For decades, scientists have been aware that an extreme solar storm (or coronal mass eruption) could cause severe damage to electrical grids, and possibly even blackouts for prolonged periods. All aspects of the repercussions could be affected, from transportation and global supply chains to internet access and GPS access. The potential impact of such solar emissions on the internet infrastructure has been less studied. Recent research has shown that failures of the subsea cables, which underpin the internet worldwide could prove to be devastating.

At the SIGCOMM 2021 data communication conference on Thursday, Sangeetha Abdu Jyothi of the University of California, Irvine presented “Solar Superstorms: Planning for an Internet Apocalypse,” an examination of the damage a fast-moving cloud of magnetized solar particles could cause the global internet. Abdu Jyothi’s research points out an additional nuance to a blackout-causing solar storm: the scenario where even if power returns in hours or days, mass internet outages persist.

Good news is ahead. Abdu Jyothi discovered that the local and regional Internet infrastructure is not at risk even in large solar storms. This is because optical fiber doesn’t get affected by any geomagnetically-induced currents. Also, short cable lengths are grounded regularly. The risks for longer undersea cables connecting continents are greater. If a solar storm disrupts a large number of cables across the globe, it could result in a huge loss of connectivity. Countries would be cut off at their source while local infrastructure is preserved. This would result in a loss of flow from an apartment because of a main break in the water supply.

The pandemic was a reminder of how unprepared humanity is.
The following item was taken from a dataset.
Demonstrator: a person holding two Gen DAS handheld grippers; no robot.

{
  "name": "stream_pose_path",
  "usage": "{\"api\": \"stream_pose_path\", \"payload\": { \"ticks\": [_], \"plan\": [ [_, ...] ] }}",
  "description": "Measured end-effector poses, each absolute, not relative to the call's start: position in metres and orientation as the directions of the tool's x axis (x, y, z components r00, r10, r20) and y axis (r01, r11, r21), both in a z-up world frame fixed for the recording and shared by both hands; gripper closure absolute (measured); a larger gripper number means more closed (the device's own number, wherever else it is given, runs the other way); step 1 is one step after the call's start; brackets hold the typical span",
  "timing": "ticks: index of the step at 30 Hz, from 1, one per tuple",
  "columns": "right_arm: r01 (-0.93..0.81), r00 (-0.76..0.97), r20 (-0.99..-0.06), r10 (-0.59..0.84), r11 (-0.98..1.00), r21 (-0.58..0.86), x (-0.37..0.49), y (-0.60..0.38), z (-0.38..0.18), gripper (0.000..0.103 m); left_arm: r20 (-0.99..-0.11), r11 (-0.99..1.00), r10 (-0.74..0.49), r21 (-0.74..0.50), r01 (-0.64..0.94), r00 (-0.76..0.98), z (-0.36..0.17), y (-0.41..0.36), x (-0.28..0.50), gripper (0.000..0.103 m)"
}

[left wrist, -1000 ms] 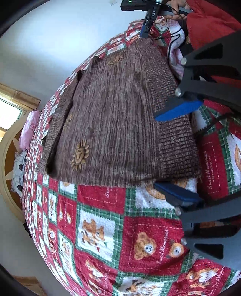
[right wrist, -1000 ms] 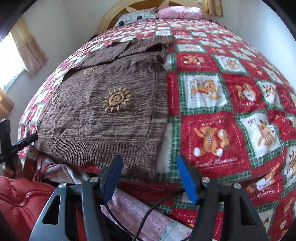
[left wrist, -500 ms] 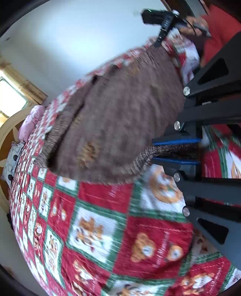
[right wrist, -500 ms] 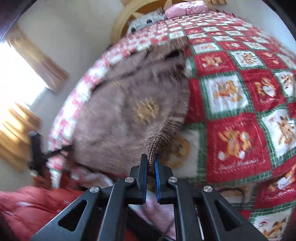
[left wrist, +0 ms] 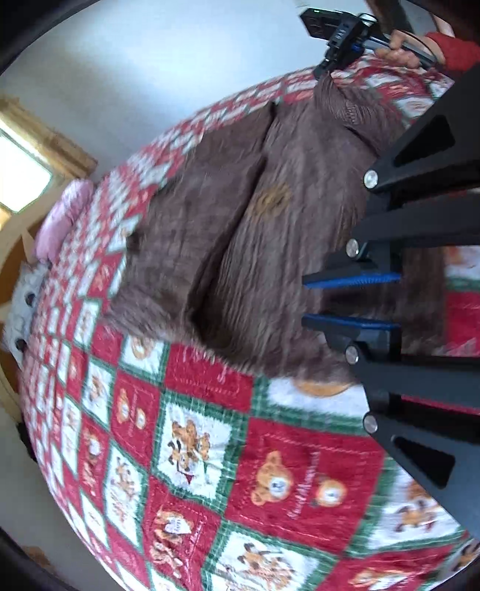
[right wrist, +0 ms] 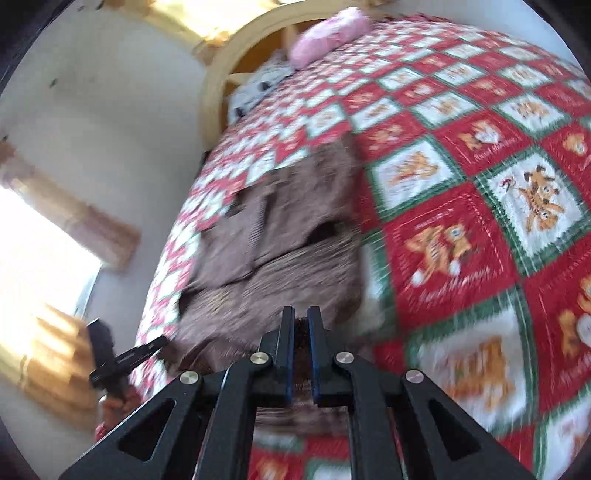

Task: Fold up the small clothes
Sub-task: 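Grasp the hem with the left tool and fold it toward the collar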

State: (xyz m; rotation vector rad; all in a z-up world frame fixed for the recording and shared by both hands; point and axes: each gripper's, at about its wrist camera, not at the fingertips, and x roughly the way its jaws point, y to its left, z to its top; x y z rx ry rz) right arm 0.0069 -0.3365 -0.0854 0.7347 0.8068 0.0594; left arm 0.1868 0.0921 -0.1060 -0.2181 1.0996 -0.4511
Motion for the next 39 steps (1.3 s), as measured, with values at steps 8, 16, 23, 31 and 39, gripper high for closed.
{"api": "stream_pose_path", "payload": {
  "ticks": [8, 16, 23, 31, 39],
  "plan": [
    [0.233, 0.754, -0.595, 0.279, 0.733, 0.639, 0.006, -0.352, -0.095, 0.053, -0.764, 0.866, -0.472, -0.309, 0.393, 0.440, -0.080, 0.124, 0.180, 0.037],
    [0.146, 0.838, -0.506, 0.206, 0.808, 0.570, -0.033, -0.337, -0.062, 0.034, -0.742, 0.585, -0.472, 0.140, 0.799, 0.476, -0.080, 0.079, 0.128, 0.015],
    [0.124, 0.807, -0.577, 0.129, 0.917, 0.379, -0.055, -0.315, -0.052, 0.034, -0.787, 0.422, -0.422, 0.268, 0.866, 0.449, -0.111, 0.045, 0.134, 0.015],
    [0.180, 0.804, -0.588, 0.086, 0.908, 0.379, -0.062, -0.324, -0.052, 0.034, -0.774, 0.551, -0.559, -0.079, 0.831, 0.298, -0.117, 0.048, 0.172, 0.078],
    [0.166, 0.778, -0.624, 0.077, 0.932, 0.322, -0.050, -0.314, -0.062, 0.034, -0.684, 0.615, -0.698, -0.421, 0.667, 0.212, -0.130, 0.075, 0.195, 0.063]
  ]
}}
Before her talk, Abdu Jyothi explained that there was no effective protocol and the same applies to internet resilience. Our infrastructure isn’t ready for large-scale solar events. Our knowledge of the potential damage is very limited.

This information gap is mostly due to a lack of data. Extreme solar storms, which are rarer than they used to be in history, are very uncommon. Geomagnetic disturbances, such as those that disrupt the electrical infrastructure or cause disruptions to communication lines (e.g. telegraph wires), were demonstrated in large events like 1859 and 1921. During the massive 1859 “Carrington Event,” compass needles swung wildly and unpredictably, and the aurora borealis was visible at the equator in Colombia. These geomagnetic storms happened before the modern electricity grid was established. In 1989, a moderate-severity sunspot knocked out Hydro-Quebec’s power grid. It also caused an eight-hour blackout in Northeast Canada. However, this too happened before modern internet infrastructure.